Just too bad. Doesn't matter to me how he died, so much as the strange legacy he leaves behind. By the time he was really popular, I'd moved beyond listening to Top Ten music, but remember a young girl I worked with for a time involving me in this conversation about how Michael Jackson was probably a really nice guy, even though at that time there was a big question about his sexual orientation -- this was before he was accused of being a little too interested in children. I think he'd just acquired the skeleton of the Elephant Man, and his chimp, Bubbles, was another curiosity.

Then came his apparent fixation on children. It is entirely possible that he simply felt most comfortable around children without any really evil or sexual intentions. You know where children are coming from and they usually don't strike out to hurt you for no reason, don't understand that a Pop Star is supposed to be... whatever. They wouldn't befriend him for his money or fame, or spend three hours with him and then try to sell their story to the National Enquirer -- though apparently their parents would.

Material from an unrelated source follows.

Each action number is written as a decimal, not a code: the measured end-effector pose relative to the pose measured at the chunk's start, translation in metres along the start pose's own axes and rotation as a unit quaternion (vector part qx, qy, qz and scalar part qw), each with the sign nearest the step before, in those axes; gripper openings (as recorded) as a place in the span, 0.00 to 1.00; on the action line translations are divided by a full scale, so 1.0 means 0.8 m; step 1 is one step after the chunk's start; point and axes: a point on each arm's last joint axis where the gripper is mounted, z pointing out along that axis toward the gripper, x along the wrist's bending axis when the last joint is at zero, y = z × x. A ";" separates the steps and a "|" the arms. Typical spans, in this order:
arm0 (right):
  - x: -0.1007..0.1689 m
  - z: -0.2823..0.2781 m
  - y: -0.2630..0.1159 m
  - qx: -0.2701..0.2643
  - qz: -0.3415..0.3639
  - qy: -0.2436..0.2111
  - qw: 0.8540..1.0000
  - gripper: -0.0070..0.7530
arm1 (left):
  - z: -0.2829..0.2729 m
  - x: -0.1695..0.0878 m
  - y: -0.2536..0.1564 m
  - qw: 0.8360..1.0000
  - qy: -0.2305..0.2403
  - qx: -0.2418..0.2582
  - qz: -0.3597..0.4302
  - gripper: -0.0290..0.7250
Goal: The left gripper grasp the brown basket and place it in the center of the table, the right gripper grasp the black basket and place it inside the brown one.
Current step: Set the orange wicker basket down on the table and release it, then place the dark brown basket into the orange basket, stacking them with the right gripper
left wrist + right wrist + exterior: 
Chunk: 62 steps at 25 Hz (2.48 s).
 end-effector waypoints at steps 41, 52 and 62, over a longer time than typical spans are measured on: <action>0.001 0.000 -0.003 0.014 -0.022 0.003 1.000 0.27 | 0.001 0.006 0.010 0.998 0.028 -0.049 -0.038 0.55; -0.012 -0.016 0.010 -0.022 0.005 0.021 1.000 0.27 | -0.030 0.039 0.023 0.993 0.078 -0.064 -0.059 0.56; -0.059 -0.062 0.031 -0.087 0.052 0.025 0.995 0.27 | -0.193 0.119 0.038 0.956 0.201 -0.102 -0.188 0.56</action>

Poor Michael. I hope he's at peace. If you listen to his earliest recordings with the Jackson Five, there's such a gleeful abandon in his voice. And R.I.P. to Farrah, too.

And I still haven't gotten over the fact that Frank Sinatra is no longer with us, or Bob Hope, Jimmy Stewart, Cary Grant, Marilyn Monroe, or John Wayne. I grew up watching "The Late Show," and still have a strong preference for old black-and-white movies. No amount of special effects can replace a plot and characterization. I remember being maybe seven or eight years old and my mom taking my sister and I with her to see "Love Me Tender," Elvis Presley's first movie. He dies in the end. That was the first movie I ever cried over, and I cried all the way home. I'm sure my mom never expected that.

Re-makes just aren't the same. Can you ever imagine anyone surpassing that scene in "On the Waterfront"? When Marlon Brando, turns to his brother, Karl Malden, and says, "I coulda been somebody... I coulda been a contender." Just thinking about it makes me cry. Think I was halfway through "Teahouse of the August Moon" when I realized which character Brando was playing. Then sat silently for a minute trying to wrap my mind around that. He was probably one of the best actors who ever lived. He grew up only a couple miles from where I live now. "People around here might think you're a one-eyed jack, but I seen the other side of your face...."

I'm glad we have audio and visual recording technology today. No one can ever know what Chopin sounded like when he played, or exactly how Beethoven conducted his own symphonies. I love ballet, and without film, or digital now, it could never be recorded. I believe at least one or two audio recordings of Sarah Bernhardt exist, but no visual. But now, like the famous quote says, "Death is nothing at all...."

Really, we have all these people forever.